Doctor’s Race Unrelated to Disparities in Cardiac Care
Black heart attack patients remain "far less likely" than whites to undergo cardiac catheterization, a "common and potentially life-saving procedure," regardless of the race of their doctors, a new study published in today's New England Journal of Medicine found (Stolberg, New York Times, 5/10). Researchers at Yale University examined data from the Cooperative Cardiovascular Project -- a study of Medicare beneficiaries hospitalized for acute myocardial infarction in 1994 and 1995 -- to determine whether black and white patients received cardiac catheterization within 60 days after acute myocardial infarction at different rates based on the race of their physicians. According to researchers, who analyzed the medical records of 35,676 white and 4,039 black patients treated by 17,550 white and 588 black doctors, the study found no "significant interaction between the race of the patients and the race of the physicians in the use of cardiac catheterization." The study revealed that white physicians offered cardiac catheterization to 45.7% of white and 38.4% of black patients, while black doctors offered the procedure to 49.6% of white and 38.2% of black patients. The study found that "racial discordance between the patient and the physician does not explain differences between black patients and white patients in the use of cardiac catheterization" (Chen et al., New England Journal of Medicine, 5/10). In addition, the study found no difference in survival rates for black and white patients three years after suffering an acute myocardial infarction.

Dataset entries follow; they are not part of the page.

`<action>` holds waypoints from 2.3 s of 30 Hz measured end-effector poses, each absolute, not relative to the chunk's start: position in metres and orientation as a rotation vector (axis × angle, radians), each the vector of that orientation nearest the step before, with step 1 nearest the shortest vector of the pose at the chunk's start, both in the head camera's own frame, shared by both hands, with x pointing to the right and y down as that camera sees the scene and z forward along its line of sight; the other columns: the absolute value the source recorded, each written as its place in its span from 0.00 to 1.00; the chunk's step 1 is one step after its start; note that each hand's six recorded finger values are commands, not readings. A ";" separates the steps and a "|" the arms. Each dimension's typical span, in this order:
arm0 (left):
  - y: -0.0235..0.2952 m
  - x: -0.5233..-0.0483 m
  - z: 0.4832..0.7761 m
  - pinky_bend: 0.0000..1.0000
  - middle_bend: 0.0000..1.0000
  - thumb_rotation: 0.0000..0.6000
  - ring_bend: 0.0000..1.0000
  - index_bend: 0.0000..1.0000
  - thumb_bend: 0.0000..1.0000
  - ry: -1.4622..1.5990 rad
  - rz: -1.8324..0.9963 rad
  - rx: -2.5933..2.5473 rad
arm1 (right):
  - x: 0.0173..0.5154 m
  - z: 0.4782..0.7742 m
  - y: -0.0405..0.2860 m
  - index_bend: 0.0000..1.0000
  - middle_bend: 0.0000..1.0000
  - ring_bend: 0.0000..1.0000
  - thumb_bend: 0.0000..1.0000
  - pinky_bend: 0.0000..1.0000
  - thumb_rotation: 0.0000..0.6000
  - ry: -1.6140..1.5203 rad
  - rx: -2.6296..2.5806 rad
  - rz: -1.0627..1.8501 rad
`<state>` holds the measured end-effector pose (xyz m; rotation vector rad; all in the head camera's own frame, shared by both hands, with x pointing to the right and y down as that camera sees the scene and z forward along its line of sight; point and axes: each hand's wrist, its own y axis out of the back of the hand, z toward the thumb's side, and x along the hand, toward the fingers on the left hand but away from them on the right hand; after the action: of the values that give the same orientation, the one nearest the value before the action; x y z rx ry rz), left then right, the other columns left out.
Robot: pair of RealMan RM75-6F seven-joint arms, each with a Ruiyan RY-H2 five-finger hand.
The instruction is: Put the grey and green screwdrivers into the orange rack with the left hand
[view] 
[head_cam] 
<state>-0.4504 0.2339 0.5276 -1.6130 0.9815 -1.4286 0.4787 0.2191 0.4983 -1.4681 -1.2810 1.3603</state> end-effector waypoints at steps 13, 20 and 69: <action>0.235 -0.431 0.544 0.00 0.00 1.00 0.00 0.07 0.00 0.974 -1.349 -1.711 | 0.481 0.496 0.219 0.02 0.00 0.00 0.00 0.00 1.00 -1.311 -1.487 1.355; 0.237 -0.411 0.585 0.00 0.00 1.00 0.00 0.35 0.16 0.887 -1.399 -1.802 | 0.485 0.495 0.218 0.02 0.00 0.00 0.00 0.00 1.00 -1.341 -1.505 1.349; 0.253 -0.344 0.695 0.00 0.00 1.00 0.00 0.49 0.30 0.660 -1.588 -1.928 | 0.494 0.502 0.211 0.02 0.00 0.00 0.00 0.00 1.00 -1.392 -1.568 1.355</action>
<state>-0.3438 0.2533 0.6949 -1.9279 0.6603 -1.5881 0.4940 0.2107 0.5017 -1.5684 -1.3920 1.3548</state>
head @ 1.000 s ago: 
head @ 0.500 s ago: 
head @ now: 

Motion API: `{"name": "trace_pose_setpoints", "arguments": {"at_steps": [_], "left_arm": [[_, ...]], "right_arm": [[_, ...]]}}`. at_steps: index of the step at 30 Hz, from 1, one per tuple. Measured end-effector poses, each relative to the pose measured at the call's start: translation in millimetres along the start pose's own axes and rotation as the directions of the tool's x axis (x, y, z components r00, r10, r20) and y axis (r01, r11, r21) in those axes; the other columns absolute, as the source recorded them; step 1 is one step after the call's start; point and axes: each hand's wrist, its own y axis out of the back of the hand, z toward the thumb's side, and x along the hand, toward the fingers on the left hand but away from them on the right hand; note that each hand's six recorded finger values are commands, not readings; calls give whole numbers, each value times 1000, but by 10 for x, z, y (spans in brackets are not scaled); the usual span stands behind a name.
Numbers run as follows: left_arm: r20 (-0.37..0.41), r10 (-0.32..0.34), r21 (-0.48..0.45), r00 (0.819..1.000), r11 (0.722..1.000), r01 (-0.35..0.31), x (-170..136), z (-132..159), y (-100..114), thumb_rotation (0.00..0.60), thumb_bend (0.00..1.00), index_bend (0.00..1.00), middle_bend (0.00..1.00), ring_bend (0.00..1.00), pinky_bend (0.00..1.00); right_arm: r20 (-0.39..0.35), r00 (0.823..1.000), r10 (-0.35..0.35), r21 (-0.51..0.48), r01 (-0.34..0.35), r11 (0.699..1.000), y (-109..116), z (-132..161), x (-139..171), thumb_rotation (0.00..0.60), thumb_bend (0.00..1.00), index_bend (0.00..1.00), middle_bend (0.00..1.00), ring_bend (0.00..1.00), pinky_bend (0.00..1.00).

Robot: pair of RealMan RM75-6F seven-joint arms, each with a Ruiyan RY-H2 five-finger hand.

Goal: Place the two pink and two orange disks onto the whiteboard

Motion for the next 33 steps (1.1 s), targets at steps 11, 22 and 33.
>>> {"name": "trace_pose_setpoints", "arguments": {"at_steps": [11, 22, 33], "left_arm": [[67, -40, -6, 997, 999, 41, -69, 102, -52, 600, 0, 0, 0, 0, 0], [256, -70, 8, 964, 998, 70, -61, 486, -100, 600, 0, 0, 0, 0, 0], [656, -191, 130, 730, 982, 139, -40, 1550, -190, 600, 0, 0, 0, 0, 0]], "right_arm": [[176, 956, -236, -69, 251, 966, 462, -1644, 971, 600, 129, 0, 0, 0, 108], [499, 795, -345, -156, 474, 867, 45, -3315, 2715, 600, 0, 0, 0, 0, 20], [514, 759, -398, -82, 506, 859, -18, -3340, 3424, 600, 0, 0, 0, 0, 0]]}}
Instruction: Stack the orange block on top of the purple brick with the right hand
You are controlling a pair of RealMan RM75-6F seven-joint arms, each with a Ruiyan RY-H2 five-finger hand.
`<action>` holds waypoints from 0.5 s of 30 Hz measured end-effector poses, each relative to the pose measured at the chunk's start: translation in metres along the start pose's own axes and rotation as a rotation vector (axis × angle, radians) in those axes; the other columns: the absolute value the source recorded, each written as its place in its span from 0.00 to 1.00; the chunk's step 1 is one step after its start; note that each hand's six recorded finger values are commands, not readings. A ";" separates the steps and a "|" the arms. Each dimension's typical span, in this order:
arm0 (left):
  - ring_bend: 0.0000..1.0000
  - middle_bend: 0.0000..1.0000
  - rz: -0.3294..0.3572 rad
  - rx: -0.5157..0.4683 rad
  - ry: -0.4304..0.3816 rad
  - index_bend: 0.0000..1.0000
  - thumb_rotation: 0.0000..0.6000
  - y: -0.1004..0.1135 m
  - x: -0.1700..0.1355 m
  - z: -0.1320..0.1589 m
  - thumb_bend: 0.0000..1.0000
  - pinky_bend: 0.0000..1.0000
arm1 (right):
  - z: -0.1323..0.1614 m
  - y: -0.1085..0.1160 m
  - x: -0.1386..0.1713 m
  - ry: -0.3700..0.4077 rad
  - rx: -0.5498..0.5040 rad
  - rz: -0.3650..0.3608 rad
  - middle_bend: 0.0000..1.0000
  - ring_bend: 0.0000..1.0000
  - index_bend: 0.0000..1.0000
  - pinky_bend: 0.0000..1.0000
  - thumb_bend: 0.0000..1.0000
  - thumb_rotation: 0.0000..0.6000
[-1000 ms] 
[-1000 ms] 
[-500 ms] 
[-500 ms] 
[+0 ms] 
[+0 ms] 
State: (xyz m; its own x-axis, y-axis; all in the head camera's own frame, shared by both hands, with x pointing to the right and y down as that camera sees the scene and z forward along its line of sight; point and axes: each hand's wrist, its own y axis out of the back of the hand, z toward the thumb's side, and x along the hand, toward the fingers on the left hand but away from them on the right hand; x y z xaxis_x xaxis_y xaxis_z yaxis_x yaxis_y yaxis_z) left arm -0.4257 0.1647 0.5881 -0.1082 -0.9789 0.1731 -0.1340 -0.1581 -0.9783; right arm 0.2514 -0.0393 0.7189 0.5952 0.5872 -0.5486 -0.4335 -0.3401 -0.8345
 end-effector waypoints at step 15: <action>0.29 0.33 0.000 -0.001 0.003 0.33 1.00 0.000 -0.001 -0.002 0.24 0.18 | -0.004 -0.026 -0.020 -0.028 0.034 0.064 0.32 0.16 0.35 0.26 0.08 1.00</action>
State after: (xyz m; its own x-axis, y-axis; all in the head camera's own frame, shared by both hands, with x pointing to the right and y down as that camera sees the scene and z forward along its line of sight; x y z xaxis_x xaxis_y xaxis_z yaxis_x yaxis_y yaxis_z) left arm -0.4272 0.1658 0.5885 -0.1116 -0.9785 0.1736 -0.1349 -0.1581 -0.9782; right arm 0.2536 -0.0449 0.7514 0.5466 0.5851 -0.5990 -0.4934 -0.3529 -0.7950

Although other studies have found a "stark racial disparity in care," Yale researchers say their study, the first to examine the effect of a doctor's race on differences in care, "debunks the notion that discrimination by white doctors against black patients is the sole source of the disparity," the Times reports. In the study, doctors of both races referred white patients for cardiac catheterization 40% more often than black patients. Dr. Harlan Krumholz, an associate professor of cardiology at Yale and the study's lead author, said, "The traditional, easy framing of this problem as simply being discrimination by the majority group against the minority group does not seem to be supported by this study. We do find disturbing differences in patterns of care, but whatever accounts for this is likely to be pervasive throughout the system." Experts attributed the difference in care to a "combination of factors," including quality of care, patient preference and a "tendency by doctors to be more aggressive" in treating whites. "The disparities are probably very complicated social phenomena," Dr. Arnold Epstein, chair of the department of health policy at the Harvard School of Public Health, said, adding, "But it looks like whatever part the doctor is playing, black and white doctors play it the same."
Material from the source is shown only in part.